== The problem ==
From the records below, transcribe only the lines running from the one with "9: (162, 155, 0.68)" through the one with "48: (91, 73, 0.66)". Keep both of those end lines.
.....
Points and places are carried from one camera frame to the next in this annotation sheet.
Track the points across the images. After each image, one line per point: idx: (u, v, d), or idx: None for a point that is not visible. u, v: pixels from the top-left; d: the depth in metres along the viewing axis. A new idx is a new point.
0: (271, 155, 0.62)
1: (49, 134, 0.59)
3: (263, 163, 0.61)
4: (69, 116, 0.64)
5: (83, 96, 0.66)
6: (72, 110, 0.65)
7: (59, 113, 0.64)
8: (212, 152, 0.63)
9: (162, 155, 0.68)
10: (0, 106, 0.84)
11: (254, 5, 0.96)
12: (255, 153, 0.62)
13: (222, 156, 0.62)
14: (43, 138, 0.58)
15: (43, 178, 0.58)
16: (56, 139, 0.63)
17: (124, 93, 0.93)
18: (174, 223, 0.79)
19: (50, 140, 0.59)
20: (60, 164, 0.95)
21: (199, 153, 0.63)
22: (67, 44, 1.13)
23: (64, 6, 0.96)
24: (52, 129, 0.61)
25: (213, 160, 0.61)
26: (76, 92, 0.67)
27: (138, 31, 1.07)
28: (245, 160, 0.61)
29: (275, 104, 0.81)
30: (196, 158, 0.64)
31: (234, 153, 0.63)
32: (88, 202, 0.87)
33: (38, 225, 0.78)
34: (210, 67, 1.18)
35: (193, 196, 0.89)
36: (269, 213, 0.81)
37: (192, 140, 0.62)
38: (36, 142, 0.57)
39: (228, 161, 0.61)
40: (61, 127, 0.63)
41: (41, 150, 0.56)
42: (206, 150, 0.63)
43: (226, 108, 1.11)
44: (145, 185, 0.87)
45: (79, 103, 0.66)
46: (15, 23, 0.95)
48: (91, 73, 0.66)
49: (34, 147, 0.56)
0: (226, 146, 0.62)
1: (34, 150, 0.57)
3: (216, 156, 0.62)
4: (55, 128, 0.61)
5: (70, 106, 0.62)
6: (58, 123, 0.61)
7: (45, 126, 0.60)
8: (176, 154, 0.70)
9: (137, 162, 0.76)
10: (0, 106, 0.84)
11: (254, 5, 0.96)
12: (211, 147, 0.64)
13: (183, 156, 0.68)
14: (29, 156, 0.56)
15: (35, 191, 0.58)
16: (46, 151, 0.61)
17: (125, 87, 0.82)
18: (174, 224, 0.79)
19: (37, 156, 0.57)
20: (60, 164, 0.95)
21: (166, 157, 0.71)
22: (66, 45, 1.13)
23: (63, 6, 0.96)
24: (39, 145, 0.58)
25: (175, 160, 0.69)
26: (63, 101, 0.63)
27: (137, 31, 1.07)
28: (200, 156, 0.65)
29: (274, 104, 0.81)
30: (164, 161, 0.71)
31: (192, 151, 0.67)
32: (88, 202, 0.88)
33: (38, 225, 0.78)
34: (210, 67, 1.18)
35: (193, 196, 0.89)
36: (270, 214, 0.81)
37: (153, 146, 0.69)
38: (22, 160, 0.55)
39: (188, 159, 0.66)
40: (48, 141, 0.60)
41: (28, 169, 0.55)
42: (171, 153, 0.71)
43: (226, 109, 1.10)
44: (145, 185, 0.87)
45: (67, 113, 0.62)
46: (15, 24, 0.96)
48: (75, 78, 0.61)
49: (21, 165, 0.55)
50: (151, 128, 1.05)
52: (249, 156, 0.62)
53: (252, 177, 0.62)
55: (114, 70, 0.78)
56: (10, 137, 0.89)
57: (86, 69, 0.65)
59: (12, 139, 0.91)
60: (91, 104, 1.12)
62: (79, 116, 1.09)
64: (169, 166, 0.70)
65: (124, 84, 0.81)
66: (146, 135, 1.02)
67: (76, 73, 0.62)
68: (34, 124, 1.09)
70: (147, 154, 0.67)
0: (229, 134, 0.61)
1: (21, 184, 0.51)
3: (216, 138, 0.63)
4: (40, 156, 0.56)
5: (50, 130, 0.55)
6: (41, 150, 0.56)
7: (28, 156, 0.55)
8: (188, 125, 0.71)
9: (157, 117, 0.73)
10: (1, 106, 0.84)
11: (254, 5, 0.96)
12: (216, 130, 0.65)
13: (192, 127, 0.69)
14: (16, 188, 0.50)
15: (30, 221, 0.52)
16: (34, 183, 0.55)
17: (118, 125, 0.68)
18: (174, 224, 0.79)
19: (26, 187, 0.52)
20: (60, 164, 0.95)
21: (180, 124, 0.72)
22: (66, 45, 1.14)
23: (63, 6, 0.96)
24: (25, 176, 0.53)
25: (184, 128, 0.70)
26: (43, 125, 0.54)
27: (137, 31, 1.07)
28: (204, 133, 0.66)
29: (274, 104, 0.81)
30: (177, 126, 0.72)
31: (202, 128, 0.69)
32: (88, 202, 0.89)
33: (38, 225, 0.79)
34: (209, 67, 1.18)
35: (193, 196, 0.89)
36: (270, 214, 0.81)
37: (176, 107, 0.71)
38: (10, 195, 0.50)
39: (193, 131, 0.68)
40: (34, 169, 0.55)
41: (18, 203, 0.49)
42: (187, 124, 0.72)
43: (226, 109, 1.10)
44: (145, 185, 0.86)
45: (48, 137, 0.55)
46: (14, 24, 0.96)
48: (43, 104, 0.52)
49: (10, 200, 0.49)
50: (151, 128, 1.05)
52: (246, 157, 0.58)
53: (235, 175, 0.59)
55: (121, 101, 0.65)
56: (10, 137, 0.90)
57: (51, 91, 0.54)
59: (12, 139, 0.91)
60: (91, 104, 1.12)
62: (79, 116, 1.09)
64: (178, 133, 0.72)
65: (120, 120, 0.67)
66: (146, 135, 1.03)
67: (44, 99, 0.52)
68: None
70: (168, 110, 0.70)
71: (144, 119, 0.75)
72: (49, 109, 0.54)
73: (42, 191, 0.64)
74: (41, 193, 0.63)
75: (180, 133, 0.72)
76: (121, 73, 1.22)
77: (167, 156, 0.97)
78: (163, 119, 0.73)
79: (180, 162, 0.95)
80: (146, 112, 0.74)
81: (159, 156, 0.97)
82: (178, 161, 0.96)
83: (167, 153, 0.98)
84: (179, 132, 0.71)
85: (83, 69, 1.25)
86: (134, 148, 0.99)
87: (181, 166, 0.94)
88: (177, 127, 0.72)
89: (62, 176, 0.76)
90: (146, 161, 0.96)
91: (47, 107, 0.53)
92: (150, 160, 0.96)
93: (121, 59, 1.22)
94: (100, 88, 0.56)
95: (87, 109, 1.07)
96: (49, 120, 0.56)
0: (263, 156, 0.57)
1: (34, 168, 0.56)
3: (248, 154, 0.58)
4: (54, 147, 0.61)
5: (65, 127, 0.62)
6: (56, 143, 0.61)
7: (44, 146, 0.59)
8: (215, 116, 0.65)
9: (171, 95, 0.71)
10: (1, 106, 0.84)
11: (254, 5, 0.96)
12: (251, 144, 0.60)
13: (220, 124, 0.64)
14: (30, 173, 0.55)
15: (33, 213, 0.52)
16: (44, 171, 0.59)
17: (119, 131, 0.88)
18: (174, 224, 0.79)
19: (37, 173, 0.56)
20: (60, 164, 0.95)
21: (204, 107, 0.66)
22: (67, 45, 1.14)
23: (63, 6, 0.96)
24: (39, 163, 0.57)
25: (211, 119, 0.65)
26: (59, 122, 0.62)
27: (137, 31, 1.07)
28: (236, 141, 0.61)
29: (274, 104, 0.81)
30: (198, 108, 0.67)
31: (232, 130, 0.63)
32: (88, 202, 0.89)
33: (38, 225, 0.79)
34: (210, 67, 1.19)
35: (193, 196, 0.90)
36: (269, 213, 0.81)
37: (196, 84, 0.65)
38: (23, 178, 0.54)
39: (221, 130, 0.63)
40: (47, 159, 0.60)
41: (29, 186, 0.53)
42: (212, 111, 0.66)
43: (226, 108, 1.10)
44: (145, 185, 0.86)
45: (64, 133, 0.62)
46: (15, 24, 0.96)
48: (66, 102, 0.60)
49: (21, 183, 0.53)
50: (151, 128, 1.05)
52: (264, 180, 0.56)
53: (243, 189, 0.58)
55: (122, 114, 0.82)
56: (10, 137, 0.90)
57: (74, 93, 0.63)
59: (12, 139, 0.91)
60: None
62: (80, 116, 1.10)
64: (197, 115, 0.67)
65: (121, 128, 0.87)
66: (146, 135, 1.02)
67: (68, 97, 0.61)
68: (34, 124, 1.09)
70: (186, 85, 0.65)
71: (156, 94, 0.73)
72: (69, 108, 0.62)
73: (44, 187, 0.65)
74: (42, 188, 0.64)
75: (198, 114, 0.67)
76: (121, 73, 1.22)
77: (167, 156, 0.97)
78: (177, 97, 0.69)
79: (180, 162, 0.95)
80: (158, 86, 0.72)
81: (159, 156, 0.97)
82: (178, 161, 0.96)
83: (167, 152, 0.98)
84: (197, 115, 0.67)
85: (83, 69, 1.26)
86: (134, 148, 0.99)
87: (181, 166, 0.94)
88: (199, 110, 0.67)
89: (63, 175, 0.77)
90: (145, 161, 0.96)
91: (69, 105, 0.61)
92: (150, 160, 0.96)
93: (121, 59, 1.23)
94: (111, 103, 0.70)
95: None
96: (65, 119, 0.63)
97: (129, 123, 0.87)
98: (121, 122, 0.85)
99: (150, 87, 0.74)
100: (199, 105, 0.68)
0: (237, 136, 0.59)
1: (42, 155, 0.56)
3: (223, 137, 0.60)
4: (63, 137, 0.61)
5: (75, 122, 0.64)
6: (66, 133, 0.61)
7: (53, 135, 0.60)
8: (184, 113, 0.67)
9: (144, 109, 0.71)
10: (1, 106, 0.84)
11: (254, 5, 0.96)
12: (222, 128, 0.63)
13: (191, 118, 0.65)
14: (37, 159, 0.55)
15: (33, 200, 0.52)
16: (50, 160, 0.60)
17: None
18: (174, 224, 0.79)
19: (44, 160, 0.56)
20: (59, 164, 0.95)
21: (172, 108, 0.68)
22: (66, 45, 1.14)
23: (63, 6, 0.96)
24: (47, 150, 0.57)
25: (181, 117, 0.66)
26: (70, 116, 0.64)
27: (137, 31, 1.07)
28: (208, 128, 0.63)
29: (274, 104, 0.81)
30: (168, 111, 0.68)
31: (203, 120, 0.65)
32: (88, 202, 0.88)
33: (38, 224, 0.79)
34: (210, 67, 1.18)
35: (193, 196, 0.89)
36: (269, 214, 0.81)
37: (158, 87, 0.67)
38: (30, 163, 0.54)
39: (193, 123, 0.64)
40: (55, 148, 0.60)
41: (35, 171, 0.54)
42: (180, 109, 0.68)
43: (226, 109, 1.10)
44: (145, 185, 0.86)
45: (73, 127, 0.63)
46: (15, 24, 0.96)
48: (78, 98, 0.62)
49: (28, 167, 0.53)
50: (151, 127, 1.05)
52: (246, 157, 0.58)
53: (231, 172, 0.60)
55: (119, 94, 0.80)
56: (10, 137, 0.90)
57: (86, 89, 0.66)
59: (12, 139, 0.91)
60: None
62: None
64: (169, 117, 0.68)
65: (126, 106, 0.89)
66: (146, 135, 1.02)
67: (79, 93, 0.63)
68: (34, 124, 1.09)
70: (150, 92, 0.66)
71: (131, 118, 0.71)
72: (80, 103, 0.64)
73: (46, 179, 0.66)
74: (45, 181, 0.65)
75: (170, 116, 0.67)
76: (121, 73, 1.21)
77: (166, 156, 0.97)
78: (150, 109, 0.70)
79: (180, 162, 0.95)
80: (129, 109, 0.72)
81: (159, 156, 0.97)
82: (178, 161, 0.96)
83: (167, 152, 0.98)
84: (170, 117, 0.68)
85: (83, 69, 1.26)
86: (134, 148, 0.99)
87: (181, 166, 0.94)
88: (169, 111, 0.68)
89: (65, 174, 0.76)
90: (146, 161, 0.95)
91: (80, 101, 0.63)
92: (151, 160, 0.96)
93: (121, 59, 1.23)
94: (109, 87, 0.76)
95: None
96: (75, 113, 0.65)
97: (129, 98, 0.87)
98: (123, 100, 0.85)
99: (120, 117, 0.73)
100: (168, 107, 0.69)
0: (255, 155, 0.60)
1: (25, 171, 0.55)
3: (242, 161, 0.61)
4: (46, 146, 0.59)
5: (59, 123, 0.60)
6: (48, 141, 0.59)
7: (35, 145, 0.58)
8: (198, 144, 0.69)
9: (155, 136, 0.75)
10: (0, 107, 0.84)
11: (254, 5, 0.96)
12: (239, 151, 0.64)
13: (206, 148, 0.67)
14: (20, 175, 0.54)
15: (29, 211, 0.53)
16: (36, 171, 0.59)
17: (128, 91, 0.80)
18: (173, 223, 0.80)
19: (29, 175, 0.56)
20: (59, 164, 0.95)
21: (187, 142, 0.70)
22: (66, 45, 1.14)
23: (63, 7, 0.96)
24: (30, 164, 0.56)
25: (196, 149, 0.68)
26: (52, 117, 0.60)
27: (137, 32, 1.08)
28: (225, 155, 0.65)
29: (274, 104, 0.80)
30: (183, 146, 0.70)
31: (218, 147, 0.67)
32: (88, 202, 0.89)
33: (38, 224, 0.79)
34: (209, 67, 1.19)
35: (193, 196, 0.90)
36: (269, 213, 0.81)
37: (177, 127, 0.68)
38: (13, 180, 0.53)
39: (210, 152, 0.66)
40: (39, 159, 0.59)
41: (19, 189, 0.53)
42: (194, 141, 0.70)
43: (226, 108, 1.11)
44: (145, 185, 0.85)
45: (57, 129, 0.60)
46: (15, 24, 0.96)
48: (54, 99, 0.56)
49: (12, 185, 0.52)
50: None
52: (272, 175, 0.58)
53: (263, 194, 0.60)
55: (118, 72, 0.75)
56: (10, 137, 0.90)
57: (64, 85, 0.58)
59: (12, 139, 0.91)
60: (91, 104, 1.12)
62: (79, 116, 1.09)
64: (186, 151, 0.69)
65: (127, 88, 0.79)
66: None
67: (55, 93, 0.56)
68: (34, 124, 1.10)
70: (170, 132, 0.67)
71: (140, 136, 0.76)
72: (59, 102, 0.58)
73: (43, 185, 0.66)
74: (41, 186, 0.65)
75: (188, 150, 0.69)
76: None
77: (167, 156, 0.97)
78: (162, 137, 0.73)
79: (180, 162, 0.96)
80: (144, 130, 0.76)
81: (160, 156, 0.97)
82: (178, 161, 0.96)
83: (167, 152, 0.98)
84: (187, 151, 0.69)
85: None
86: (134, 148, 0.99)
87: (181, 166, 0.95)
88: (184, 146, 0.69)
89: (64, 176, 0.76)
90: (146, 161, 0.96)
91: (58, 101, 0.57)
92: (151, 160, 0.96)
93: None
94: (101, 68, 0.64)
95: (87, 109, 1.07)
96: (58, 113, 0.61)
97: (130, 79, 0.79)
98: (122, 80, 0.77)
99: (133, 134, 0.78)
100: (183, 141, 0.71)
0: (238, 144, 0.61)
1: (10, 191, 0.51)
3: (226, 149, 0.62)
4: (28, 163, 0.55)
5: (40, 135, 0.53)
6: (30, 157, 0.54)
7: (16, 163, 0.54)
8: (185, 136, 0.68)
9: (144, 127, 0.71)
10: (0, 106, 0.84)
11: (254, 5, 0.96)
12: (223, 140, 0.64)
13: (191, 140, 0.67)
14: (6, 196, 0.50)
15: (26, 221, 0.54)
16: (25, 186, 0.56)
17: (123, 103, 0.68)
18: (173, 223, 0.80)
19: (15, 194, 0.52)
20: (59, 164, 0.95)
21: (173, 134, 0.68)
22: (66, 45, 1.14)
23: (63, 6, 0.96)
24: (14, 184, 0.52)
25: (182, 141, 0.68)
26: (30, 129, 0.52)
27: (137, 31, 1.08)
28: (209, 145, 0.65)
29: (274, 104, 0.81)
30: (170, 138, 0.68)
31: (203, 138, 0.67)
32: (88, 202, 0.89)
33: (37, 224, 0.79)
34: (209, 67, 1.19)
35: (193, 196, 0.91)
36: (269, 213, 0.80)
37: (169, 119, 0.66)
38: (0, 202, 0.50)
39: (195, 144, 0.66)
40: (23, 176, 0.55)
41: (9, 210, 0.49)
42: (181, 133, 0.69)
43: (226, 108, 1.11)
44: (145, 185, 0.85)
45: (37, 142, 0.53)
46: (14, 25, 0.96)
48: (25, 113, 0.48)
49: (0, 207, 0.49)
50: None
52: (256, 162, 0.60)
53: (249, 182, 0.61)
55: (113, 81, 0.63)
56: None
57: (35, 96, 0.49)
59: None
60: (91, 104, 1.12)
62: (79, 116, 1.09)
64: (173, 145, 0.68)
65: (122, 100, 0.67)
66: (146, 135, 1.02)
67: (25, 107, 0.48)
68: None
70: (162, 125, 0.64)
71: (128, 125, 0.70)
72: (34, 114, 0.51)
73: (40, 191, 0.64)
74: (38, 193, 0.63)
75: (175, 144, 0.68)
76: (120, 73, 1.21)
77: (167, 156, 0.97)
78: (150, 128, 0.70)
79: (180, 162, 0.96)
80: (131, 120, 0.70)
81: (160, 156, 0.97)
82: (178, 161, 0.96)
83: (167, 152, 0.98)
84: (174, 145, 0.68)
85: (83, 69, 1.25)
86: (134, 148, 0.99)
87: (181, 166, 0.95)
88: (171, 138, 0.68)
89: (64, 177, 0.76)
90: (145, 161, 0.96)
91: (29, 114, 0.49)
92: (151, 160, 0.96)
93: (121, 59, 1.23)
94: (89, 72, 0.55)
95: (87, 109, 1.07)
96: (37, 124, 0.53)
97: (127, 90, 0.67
.....
== Result of this task ==
9: (162, 155, 0.68)
10: (0, 106, 0.84)
11: (254, 5, 0.96)
12: (255, 153, 0.62)
13: (222, 156, 0.62)
14: (43, 138, 0.58)
15: (43, 178, 0.58)
16: (56, 139, 0.63)
17: (124, 93, 0.93)
18: (174, 223, 0.79)
19: (50, 140, 0.59)
20: (60, 164, 0.95)
21: (199, 153, 0.63)
22: (67, 44, 1.13)
23: (64, 6, 0.96)
24: (52, 129, 0.61)
25: (213, 160, 0.61)
26: (76, 92, 0.67)
27: (138, 31, 1.07)
28: (245, 160, 0.61)
29: (275, 104, 0.81)
30: (196, 158, 0.64)
31: (234, 153, 0.63)
32: (88, 202, 0.87)
33: (38, 225, 0.78)
34: (210, 67, 1.18)
35: (193, 196, 0.89)
36: (269, 213, 0.81)
37: (192, 140, 0.62)
38: (36, 142, 0.57)
39: (228, 161, 0.61)
40: (61, 127, 0.63)
41: (41, 150, 0.56)
42: (206, 150, 0.63)
43: (226, 108, 1.11)
44: (145, 185, 0.87)
45: (79, 103, 0.66)
46: (15, 23, 0.95)
48: (91, 73, 0.66)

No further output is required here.